__Exercise__:
The listing below needs to be copied in full, exactly.

__Data segment__:
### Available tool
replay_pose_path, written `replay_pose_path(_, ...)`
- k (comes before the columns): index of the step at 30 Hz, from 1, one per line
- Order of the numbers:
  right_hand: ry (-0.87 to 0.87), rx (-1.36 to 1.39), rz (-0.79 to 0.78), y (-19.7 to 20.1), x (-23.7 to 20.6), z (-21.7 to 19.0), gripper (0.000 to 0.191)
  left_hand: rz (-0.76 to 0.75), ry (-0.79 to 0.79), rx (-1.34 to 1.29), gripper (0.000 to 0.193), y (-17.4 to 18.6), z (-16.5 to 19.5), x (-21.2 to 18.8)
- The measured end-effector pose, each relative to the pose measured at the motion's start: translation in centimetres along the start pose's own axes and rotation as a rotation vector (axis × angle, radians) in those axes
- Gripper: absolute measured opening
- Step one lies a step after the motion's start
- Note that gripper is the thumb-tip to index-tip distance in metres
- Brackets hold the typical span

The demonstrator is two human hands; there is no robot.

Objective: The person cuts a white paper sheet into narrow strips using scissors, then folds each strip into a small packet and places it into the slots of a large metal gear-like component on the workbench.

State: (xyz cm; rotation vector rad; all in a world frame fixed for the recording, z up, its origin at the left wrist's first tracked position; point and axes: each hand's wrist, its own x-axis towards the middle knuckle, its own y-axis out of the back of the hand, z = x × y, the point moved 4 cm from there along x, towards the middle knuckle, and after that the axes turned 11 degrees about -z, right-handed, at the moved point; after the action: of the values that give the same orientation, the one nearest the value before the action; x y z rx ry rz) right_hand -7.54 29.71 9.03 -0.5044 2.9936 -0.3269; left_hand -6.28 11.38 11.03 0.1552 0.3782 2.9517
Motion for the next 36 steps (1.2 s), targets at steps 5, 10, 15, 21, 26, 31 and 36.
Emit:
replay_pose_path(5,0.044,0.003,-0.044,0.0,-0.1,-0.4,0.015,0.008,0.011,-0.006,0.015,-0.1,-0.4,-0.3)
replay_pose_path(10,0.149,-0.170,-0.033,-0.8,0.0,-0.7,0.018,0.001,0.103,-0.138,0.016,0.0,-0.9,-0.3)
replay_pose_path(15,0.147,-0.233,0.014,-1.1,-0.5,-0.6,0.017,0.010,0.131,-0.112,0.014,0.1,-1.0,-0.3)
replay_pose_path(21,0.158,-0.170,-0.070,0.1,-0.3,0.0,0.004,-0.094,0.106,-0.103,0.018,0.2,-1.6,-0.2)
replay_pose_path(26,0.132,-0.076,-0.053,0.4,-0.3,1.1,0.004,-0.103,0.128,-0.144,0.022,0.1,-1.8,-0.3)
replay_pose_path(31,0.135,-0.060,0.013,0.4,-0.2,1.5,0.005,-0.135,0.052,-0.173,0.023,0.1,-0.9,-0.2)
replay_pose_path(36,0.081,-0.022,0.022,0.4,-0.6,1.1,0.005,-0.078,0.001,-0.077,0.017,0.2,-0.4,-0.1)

__Exercise response__:
### Available tool
replay_pose_path, written `replay_pose_path(_, ...)`
- k (comes before the columns): index of the step at 30 Hz, from 1, one per line
- Order of the numbers:
  right_hand: ry (-0.87 to 0.87), rx (-1.36 to 1.39), rz (-0.79 to 0.78), y (-19.7 to 20.1), x (-23.7 to 20.6), z (-21.7 to 19.0), gripper (0.000 to 0.191)
  left_hand: rz (-0.76 to 0.75), ry (-0.79 to 0.79), rx (-1.34 to 1.29), gripper (0.000 to 0.193), y (-17.4 to 18.6), z (-16.5 to 19.5), x (-21.2 to 18.8)
- The measured end-effector pose, each relative to the pose measured at the motion's start: translation in centimetres along the start pose's own axes and rotation as a rotation vector (axis × angle, radians) in those axes
- Gripper: absolute measured opening
- Step one lies a step after the motion's start
- Note that gripper is the thumb-tip to index-tip distance in metres
- Brackets hold the typical span

The demonstrator is two human hands; there is no robot.

Objective: The person cuts a white paper sheet into narrow strips using scissors, then folds each strip into a small packet and places it into the slots of a large metal gear-like component on the workbench.

State: (xyz cm; rotation vector rad; all in a world frame fixed for the recording, z up, its origin at the left wrist's first tracked position; point and axes: each hand's wrist, its own x-axis towards the middle knuckle, its own y-axis out of the back of the hand, z = x × y, the point moved 4 cm from there along x, towards the middle knuckle, and after that the axes turned 11 degrees about -z, right-handed, at the moved point; after the action: of the values that give the same orientation, the one nearest the value before the action; x y z rx ry rz) right_hand -7.54 29.71 9.03 -0.5044 2.9936 -0.3269; left_hand -6.28 11.38 11.03 0.1552 0.3782 2.9517
Motion for the next 36 steps (1.2 s), targets at steps 5, 10, 15, 21, 26, 31 and 36.
Emit:
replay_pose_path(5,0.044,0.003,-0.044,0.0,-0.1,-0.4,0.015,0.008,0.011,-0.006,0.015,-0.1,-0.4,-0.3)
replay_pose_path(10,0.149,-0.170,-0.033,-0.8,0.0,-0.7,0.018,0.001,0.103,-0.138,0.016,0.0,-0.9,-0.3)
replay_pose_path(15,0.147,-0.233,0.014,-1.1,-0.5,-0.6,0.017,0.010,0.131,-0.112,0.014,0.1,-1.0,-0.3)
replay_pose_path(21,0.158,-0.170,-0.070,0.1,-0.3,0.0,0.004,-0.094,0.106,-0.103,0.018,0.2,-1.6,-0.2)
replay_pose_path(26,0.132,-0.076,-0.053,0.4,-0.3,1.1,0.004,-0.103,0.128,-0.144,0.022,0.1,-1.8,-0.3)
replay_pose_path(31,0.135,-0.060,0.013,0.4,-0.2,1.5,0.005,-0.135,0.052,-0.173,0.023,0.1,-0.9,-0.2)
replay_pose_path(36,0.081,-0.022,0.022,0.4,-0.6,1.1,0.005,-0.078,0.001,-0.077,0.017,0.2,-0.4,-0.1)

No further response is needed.